In his dreams he killed. Swords, knives, the dull thud of flesh beneath his fists. Bones cracking, lips splitting. Always it was there, an undercurrent of violence that would not be quelled. He meditated daily. Put paint to canvas while immersed in the music of Bach and Vivaldi. And yet, his muscles knew how much pressure it would take to choke this woman; how wide the spray of blood if he drew the blade hard enough across her throat, exactly where to thrust between the ribs to pierce the heart, or the lungs, or make a slower death with a gut wound.
The woman’s eyes expressed contempt. She yawned, stretched her arms above her head, letting the fabric of the shirt stretch tight over her breasts, baring her belly.

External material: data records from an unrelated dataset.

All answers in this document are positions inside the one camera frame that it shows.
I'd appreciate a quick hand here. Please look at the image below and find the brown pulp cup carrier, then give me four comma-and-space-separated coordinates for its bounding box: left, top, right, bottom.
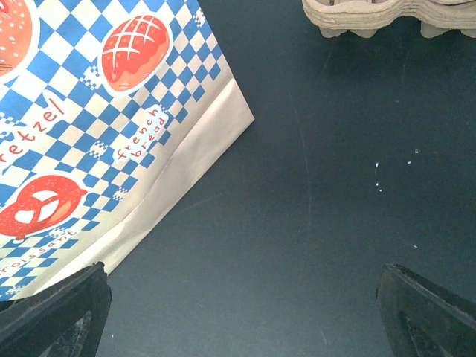
302, 0, 475, 39

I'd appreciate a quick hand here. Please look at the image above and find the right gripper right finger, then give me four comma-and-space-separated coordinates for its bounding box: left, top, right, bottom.
376, 264, 475, 356

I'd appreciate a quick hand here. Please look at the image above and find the checkered pastry paper bag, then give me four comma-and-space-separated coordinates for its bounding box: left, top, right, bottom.
1, 1, 254, 301

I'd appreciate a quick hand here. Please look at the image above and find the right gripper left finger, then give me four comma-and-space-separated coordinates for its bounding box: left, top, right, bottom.
1, 262, 112, 356

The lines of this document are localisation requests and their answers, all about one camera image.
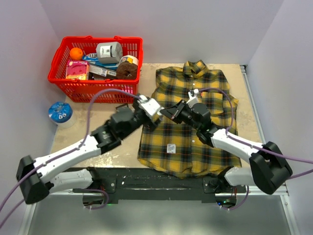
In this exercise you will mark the red plastic shopping basket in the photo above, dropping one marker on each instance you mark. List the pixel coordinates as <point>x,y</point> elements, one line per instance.
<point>82,91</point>

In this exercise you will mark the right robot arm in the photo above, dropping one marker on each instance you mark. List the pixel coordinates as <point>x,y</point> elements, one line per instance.
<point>268,170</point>

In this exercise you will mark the blue lidded plastic tub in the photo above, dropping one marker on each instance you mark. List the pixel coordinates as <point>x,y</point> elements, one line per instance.
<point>61,114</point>

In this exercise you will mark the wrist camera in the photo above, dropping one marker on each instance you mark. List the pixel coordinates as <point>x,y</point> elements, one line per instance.
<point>150,107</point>
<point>193,97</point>

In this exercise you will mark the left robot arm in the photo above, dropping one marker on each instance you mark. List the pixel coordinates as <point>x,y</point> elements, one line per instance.
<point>40,177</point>

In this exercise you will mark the white paper cup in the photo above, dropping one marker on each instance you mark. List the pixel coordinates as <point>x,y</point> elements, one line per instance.
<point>130,59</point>

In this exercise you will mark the brown chocolate donut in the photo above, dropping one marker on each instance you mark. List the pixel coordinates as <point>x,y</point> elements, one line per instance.
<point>126,71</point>

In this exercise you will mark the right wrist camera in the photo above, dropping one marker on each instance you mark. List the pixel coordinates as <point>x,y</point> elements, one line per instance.
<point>193,97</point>

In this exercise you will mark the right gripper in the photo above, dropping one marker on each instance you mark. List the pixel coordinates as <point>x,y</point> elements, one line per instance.
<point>174,112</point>

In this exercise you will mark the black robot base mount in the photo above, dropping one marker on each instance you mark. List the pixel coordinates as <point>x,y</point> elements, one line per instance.
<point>149,184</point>

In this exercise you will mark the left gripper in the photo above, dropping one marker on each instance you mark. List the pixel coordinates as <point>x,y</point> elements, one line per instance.
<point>149,123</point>

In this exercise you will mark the yellow plaid shirt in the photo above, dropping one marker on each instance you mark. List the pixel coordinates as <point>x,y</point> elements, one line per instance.
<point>175,148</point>

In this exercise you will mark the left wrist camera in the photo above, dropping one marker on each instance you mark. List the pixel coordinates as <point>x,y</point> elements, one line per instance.
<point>150,107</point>

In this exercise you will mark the pink snack box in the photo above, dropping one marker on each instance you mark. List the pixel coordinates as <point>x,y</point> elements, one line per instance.
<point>77,70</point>

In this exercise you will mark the orange fruit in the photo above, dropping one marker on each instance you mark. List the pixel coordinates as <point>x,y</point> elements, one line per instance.
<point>76,54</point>

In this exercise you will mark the grey cylindrical can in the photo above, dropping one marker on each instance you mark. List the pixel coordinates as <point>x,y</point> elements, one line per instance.
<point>109,53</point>

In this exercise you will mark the blue white flat box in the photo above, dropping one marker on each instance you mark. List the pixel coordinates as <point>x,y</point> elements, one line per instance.
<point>98,68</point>

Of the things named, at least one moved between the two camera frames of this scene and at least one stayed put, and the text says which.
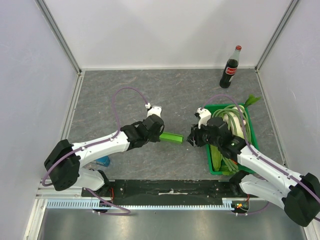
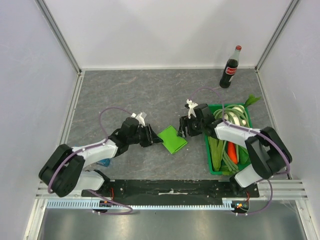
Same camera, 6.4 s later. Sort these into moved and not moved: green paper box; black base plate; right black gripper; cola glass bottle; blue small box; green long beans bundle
Moved: green paper box; right black gripper
Not moved: green long beans bundle; black base plate; blue small box; cola glass bottle
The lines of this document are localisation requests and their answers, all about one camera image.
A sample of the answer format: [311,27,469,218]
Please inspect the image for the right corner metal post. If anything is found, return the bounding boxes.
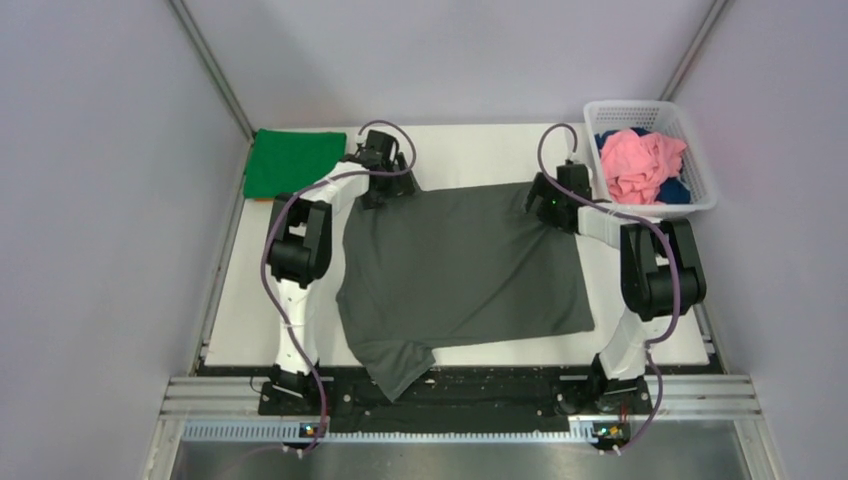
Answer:
[658,0,734,101]

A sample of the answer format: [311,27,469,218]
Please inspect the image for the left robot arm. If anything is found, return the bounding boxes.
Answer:
[260,122,418,414]

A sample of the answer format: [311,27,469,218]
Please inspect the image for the folded green t-shirt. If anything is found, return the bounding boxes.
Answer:
[243,129,347,199]

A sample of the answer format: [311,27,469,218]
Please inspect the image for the pink t-shirt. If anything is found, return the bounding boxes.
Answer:
[599,129,688,206]

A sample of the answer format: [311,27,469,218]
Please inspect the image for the dark grey t-shirt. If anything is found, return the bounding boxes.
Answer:
[336,183,594,401]

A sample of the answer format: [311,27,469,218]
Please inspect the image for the dark blue t-shirt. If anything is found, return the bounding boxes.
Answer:
[594,127,692,207]

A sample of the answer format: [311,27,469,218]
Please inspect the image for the corner metal post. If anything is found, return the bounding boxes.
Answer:
[165,0,256,142]
[658,0,734,101]

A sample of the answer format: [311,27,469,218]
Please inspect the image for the white slotted cable duct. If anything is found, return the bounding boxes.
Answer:
[182,420,597,445]

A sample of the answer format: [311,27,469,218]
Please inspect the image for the aluminium frame rail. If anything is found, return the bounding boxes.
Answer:
[159,375,762,420]

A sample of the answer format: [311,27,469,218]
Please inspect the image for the left corner metal post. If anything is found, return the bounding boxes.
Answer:
[165,0,256,142]

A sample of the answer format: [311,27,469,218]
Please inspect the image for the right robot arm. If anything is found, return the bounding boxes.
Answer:
[524,161,706,413]

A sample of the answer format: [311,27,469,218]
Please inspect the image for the white plastic basket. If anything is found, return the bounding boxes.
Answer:
[583,100,717,218]

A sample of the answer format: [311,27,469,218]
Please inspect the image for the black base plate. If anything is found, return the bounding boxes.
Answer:
[195,360,720,435]

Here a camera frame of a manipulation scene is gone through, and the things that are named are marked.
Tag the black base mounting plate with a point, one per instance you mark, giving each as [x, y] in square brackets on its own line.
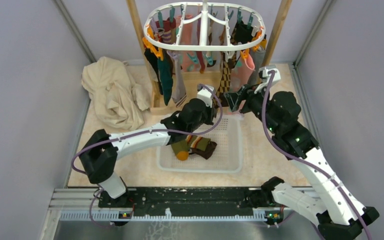
[190, 201]

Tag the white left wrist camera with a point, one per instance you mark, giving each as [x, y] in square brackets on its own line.
[205, 93]

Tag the beige crumpled cloth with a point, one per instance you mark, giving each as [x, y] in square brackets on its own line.
[119, 100]

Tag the pink sock with green patches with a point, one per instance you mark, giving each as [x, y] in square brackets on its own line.
[241, 72]

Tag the plain grey sock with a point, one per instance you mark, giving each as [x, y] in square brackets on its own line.
[257, 59]

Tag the aluminium rail frame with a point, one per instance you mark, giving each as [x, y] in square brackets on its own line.
[74, 214]

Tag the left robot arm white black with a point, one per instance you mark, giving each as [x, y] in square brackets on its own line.
[98, 157]

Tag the grey sock with red stripes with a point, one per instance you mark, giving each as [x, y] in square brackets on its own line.
[179, 95]

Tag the black sock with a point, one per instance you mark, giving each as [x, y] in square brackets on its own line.
[153, 61]

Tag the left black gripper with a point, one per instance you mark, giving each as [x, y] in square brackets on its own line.
[210, 119]

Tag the dark teal sock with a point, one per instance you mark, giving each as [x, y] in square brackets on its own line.
[166, 77]

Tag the brown yellow argyle sock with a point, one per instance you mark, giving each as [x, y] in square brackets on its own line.
[225, 81]

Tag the white plastic mesh basket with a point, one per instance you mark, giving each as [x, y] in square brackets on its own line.
[226, 158]

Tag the white oval clip hanger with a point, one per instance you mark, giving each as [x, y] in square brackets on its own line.
[205, 12]

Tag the wooden hanger rack frame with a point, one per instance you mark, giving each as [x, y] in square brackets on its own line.
[212, 77]

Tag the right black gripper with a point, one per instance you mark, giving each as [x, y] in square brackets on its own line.
[233, 98]

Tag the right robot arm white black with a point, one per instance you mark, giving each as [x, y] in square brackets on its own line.
[336, 213]

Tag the green striped sock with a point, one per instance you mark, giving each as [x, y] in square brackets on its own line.
[182, 149]

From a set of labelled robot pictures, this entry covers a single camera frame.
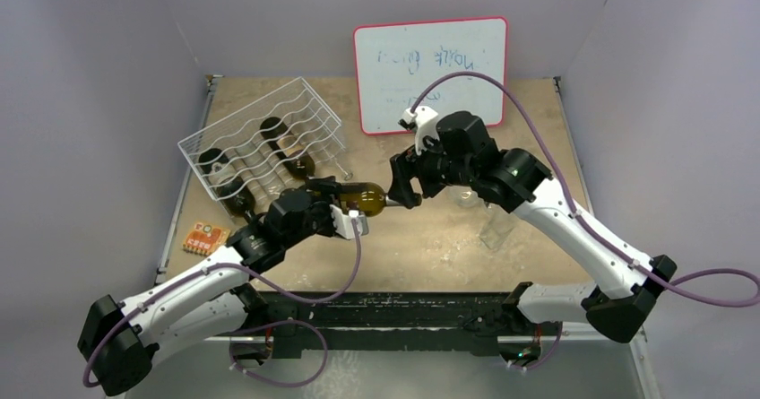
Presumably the red framed whiteboard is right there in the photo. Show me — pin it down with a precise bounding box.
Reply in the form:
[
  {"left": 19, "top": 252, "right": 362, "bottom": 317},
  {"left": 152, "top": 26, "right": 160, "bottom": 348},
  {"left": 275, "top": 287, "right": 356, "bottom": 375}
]
[{"left": 353, "top": 16, "right": 509, "bottom": 135}]

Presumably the white wire wine rack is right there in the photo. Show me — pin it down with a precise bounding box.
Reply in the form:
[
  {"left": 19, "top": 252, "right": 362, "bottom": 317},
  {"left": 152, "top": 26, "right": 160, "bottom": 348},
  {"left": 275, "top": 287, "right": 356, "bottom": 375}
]
[{"left": 178, "top": 77, "right": 349, "bottom": 203}]

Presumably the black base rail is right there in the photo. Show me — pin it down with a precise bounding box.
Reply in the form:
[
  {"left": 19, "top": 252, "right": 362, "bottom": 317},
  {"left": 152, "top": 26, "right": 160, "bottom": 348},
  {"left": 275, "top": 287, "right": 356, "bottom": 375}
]
[{"left": 231, "top": 285, "right": 563, "bottom": 366}]

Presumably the clear bottle right front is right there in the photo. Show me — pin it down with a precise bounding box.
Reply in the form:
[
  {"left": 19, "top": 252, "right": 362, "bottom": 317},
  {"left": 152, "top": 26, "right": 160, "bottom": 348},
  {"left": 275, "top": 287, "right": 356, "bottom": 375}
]
[{"left": 478, "top": 204, "right": 519, "bottom": 251}]

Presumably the dark bottle white label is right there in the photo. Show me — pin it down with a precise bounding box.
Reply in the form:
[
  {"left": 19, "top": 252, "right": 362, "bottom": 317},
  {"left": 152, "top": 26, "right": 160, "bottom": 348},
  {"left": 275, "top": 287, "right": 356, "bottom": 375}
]
[{"left": 198, "top": 148, "right": 256, "bottom": 222}]

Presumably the clear bottle silver cap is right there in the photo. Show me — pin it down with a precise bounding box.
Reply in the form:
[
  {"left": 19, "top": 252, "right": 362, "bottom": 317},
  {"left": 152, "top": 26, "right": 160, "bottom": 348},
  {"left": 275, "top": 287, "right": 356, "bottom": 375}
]
[{"left": 447, "top": 186, "right": 485, "bottom": 209}]

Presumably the orange card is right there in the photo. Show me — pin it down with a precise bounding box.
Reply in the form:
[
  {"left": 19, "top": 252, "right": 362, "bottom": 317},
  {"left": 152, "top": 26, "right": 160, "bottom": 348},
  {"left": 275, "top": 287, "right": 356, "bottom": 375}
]
[{"left": 182, "top": 222, "right": 230, "bottom": 256}]

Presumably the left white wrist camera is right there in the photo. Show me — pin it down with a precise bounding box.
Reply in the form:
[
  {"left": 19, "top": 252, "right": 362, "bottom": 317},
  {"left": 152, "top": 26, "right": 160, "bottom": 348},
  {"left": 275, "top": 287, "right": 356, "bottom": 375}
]
[{"left": 331, "top": 205, "right": 369, "bottom": 240}]

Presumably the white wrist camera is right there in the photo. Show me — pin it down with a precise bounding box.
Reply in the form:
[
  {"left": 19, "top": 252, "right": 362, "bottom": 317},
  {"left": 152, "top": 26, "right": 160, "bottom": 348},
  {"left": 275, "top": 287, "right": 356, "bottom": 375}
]
[
  {"left": 331, "top": 205, "right": 369, "bottom": 240},
  {"left": 399, "top": 106, "right": 440, "bottom": 155}
]

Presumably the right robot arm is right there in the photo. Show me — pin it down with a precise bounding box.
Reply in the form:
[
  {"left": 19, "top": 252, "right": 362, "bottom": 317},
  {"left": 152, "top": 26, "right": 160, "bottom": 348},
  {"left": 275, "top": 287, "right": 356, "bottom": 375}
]
[{"left": 389, "top": 107, "right": 677, "bottom": 343}]

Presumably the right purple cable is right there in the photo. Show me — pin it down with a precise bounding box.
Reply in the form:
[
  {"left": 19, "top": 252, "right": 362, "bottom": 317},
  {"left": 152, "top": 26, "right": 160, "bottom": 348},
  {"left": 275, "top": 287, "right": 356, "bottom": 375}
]
[{"left": 410, "top": 70, "right": 760, "bottom": 308}]

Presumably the purple cable loop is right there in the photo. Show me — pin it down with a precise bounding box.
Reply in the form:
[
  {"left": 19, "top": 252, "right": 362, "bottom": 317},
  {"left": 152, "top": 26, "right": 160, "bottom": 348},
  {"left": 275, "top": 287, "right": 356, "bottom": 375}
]
[{"left": 228, "top": 316, "right": 331, "bottom": 389}]

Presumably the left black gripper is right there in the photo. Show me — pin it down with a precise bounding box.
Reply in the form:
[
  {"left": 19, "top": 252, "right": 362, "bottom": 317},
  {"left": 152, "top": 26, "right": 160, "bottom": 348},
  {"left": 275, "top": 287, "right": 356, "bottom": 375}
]
[{"left": 283, "top": 178, "right": 344, "bottom": 249}]

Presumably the clear square glass bottle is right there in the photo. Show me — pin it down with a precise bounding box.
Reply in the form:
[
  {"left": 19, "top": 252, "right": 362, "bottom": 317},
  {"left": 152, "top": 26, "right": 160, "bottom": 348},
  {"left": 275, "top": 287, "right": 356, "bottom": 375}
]
[{"left": 239, "top": 163, "right": 285, "bottom": 208}]

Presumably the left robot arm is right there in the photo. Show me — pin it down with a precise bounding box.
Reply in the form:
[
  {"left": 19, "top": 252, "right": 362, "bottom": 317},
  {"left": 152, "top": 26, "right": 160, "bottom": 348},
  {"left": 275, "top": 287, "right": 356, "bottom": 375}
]
[{"left": 77, "top": 178, "right": 367, "bottom": 396}]

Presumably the clear bottle back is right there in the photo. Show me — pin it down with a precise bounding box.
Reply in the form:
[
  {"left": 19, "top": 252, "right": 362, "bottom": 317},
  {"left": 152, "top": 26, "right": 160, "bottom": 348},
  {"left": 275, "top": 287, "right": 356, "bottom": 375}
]
[{"left": 307, "top": 139, "right": 354, "bottom": 182}]

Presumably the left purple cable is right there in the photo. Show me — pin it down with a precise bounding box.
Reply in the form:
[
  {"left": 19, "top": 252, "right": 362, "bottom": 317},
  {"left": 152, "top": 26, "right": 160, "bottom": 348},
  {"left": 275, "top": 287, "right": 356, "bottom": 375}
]
[{"left": 82, "top": 212, "right": 363, "bottom": 389}]

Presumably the dark bottle brown label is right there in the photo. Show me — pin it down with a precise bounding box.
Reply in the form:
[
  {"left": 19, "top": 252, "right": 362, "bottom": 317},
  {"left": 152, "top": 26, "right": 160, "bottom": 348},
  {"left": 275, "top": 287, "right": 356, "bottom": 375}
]
[{"left": 260, "top": 117, "right": 316, "bottom": 180}]

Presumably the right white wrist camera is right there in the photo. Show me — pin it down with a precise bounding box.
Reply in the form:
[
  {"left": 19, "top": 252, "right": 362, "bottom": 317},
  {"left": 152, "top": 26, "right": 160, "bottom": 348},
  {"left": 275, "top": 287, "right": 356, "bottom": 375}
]
[{"left": 399, "top": 106, "right": 440, "bottom": 155}]

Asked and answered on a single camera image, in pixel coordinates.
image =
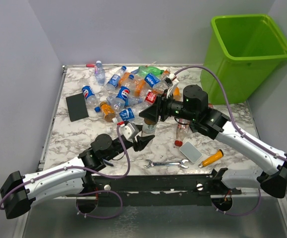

"I understand you are some kind of artist. Would you really rather paint than kill, Warlord?”
“I don’t know what you’re talking about.” The lie felt rough on a tongue taught a rigorous discipline of truth. Warlord. They called him that in his dreams, the men who fought beside him.
“Come – I know what you are. You do not lie well. If you want her back, you will have to kill for her.”
“What exactly do you want?”
“Give me back my knife.”
He laughed, a harsh sound that grated on his own ears. “No.”
She shrugged. “Suit yourself. You should come with me. Your skills would serve me well.”
“I’m not going anywhere with you. And you are going to tell me what you know.”
He took a step toward her. His hand raised the knife.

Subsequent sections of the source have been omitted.